• [Dataset records]

==============================

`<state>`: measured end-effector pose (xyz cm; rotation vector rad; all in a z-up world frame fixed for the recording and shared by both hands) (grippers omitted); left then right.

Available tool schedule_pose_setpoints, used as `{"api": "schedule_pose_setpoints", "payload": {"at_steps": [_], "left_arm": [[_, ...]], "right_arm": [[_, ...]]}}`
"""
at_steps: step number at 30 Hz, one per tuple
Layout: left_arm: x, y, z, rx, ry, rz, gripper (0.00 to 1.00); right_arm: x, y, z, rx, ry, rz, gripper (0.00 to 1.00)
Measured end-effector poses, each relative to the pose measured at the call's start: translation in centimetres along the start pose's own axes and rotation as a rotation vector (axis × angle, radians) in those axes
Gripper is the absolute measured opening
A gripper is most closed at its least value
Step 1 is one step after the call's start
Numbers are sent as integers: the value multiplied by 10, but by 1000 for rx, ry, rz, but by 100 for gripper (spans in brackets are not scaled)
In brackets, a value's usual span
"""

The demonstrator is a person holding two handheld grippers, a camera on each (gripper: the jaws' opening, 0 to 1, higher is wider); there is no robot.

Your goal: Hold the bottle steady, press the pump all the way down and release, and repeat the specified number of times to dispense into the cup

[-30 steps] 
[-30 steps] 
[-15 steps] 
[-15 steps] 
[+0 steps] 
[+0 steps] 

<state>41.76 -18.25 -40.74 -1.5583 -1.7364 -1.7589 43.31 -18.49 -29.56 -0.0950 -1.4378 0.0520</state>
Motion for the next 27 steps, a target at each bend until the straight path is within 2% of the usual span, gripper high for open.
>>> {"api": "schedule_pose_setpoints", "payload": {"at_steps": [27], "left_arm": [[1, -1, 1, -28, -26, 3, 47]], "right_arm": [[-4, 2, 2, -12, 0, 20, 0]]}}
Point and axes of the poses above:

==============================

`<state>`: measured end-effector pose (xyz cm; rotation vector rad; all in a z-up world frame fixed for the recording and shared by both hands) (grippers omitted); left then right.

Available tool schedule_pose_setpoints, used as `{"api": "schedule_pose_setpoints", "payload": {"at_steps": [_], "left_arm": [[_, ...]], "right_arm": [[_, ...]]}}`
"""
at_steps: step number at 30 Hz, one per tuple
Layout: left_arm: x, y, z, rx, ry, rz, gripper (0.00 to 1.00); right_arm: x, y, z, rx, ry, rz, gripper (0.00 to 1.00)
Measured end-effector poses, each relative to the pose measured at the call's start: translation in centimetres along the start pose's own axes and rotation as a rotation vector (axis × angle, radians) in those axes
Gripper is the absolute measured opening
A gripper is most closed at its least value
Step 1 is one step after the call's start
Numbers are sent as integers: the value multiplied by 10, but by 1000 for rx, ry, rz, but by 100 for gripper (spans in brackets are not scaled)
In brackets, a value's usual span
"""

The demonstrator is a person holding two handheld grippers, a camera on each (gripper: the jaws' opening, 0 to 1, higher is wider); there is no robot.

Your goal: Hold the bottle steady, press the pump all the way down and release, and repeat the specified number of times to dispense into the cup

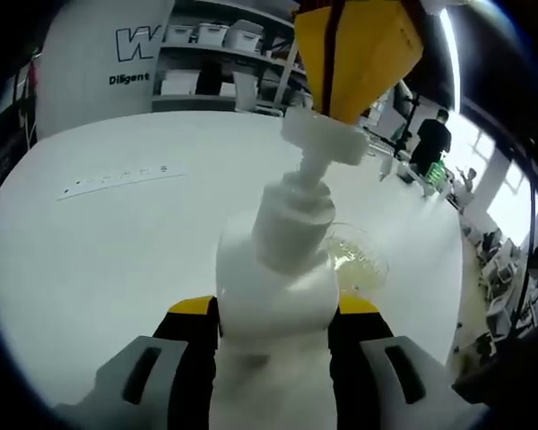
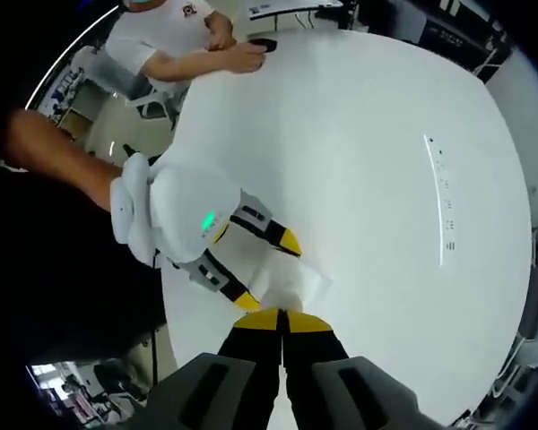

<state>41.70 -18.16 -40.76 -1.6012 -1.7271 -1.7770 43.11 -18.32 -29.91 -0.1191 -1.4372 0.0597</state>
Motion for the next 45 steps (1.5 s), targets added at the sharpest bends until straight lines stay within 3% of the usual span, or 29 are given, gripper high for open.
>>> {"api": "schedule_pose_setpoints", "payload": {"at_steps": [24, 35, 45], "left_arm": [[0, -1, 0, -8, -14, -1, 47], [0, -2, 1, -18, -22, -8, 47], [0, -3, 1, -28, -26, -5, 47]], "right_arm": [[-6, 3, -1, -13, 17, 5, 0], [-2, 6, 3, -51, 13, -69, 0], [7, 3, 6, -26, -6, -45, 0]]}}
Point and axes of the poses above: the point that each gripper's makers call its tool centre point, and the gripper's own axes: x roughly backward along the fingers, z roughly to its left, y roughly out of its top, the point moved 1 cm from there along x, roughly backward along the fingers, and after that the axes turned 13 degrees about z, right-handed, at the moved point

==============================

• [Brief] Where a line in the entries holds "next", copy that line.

• [Output of the task]
Motion for the next 27 steps, a target at each bend until the straight path is within 2% of the usual span, gripper high for open.
Motion for the next 45 steps (1.5 s), targets added at the sharpest bends until straight lines stay within 3% of the usual span, or 29 are given, gripper high for open.

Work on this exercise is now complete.